4. Restore natural flow regimes. Information on the number and locations of dams, including the thousands of dams less than 15 m in height that are not currently listed in international databanks, must be compiled and made widely available. These small dams greatly influence the peak flows, minimum low flows, and habitats available for benthic species. Additional studies of the effects of dam removal are needed to identify trade-offs for comparisons with more innovative management of water releases from reservoirs. Many small dams are being removed to provide more upstream habitat for fishes, but sediment releases during and after reservoir removal can still degrade benthic habitats for many years. Furthermore, some non-native species can increase their distributions following dam removal if the struc tures previously served as barriers to dispersal. What ecosystem services are lost when dams are removed? How can these relatively short-term losses be minimized and long-term gains maximized? These and many other questions are being investigated as more dams are being phased out and removed.

5. Consider additional measures of diversity. Diversity measures have usually considered just the number of species and/or functional groups in studies of benthic ecosystem processes.
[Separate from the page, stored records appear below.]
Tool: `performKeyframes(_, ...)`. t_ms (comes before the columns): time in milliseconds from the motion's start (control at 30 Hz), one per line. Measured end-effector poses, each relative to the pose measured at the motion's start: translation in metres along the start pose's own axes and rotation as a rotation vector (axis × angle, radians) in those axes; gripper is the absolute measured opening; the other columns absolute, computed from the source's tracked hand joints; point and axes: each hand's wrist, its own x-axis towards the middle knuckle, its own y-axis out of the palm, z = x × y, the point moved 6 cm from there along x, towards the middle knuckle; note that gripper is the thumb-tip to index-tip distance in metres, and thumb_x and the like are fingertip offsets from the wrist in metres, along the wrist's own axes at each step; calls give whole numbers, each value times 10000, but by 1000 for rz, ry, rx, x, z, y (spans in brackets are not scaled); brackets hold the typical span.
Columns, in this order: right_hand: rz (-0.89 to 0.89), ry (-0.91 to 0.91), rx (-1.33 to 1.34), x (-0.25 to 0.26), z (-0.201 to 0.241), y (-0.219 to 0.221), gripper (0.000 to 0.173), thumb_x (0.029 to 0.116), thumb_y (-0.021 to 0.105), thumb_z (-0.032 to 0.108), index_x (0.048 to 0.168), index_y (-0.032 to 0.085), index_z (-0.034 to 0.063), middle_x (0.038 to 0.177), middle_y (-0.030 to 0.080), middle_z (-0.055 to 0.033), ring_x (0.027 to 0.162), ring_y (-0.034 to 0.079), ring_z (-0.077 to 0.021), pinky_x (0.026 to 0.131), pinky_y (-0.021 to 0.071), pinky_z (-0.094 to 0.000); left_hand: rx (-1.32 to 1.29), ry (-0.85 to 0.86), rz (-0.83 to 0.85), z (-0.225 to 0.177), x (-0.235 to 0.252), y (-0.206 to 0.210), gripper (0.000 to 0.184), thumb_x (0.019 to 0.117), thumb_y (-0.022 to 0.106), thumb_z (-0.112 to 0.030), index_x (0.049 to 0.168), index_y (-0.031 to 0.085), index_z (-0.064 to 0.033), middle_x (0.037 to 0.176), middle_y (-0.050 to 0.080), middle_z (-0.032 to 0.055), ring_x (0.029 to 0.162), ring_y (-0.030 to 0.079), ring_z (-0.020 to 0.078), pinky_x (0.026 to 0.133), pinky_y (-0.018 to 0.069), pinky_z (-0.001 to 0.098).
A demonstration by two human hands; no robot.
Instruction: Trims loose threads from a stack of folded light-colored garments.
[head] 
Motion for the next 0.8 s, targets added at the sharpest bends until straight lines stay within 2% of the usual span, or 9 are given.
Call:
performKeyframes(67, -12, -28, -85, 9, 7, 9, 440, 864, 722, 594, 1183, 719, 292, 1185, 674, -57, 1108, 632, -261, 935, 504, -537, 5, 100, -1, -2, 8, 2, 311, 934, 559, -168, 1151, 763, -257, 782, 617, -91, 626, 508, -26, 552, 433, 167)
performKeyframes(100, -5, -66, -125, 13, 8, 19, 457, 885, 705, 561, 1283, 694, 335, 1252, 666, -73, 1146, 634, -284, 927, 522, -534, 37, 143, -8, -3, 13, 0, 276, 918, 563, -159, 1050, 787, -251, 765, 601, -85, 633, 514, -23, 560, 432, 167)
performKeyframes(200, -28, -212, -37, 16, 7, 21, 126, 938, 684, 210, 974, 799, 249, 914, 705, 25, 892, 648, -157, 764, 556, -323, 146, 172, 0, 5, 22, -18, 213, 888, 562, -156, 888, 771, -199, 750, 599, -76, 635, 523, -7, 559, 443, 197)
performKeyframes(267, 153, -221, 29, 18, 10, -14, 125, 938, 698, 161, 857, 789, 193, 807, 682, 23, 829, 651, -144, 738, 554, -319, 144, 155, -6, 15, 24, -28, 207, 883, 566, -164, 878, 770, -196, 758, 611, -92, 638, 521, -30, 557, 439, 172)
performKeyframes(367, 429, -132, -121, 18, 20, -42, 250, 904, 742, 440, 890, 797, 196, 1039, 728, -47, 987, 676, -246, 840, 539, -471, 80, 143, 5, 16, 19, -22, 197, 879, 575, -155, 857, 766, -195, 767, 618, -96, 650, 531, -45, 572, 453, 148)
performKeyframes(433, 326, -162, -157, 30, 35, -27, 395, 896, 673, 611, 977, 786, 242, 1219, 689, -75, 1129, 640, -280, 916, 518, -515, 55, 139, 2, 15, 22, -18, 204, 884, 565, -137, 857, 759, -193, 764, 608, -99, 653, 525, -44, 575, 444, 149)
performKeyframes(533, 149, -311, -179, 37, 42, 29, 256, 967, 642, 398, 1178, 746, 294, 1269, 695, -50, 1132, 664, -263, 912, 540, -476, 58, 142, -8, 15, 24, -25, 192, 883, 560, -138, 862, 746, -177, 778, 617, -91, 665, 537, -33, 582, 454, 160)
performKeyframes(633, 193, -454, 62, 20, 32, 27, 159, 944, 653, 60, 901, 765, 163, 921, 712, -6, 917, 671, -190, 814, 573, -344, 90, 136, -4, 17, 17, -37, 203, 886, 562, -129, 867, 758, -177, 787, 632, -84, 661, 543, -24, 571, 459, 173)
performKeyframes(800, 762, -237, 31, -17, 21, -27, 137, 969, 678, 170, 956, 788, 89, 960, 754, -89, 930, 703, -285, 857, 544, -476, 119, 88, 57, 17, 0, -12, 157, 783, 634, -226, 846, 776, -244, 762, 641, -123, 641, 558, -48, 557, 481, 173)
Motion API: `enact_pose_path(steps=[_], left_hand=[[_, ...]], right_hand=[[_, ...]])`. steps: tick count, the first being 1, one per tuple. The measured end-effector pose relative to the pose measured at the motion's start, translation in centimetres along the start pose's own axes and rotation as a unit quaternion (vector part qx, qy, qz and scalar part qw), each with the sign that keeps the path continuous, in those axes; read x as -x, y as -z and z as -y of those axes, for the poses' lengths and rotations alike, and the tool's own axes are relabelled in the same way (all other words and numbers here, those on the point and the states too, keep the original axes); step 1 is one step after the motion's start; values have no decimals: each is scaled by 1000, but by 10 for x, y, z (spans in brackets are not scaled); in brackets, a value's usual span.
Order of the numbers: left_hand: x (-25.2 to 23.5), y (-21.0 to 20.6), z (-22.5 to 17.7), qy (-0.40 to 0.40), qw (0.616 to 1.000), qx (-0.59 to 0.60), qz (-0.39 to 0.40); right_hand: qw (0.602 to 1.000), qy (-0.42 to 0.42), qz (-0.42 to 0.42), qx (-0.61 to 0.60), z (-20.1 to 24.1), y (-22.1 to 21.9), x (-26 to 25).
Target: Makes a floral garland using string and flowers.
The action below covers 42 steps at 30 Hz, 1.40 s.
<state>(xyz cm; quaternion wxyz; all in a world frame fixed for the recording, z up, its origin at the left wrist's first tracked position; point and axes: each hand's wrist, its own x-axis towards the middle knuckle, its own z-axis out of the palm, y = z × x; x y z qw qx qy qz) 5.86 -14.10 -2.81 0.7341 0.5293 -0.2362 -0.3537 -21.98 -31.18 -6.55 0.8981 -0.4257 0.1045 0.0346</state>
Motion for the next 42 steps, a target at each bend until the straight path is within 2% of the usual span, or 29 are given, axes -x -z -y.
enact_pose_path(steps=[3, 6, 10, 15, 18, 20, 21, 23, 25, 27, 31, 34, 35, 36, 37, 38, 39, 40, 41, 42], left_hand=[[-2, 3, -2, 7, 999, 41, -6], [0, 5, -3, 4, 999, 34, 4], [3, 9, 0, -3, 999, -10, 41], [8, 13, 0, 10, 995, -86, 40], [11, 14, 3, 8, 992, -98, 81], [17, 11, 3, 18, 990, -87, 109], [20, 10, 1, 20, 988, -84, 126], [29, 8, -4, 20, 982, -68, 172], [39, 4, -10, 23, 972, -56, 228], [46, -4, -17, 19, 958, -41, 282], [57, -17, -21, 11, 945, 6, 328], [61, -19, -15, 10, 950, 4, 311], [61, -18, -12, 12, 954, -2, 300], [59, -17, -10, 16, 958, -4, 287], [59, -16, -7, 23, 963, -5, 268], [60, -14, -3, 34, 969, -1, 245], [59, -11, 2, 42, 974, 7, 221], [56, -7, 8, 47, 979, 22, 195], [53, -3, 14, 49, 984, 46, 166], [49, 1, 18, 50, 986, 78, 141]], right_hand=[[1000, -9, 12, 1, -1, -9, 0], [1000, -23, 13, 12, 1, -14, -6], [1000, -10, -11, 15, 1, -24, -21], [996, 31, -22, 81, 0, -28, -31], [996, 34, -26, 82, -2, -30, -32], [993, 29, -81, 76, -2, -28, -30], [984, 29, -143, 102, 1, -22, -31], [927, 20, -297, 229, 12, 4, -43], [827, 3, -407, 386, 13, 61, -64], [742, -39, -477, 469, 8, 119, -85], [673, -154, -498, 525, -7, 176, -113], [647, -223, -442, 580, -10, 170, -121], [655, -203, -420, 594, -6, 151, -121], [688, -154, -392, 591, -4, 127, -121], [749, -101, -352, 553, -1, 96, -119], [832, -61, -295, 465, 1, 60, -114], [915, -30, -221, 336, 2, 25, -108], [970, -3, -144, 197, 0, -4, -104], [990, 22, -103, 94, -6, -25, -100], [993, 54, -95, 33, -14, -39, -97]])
This limited approach excludes consideration of the range of diversity elements that potentially affect ecosystem services because different size and age classes within species, as well as their relative abundances, food preferences, and positions within food webs, all can influence rates of processes. Anthropogenic disturbances can substantially change the evenness of species, distributions of abundance, and foraging behavior without associated changes in species richness. The question of whether these changes in evenness, independent of changes in species richness, can influence levels of ecosystem functioning is a necessary focus of future investigation.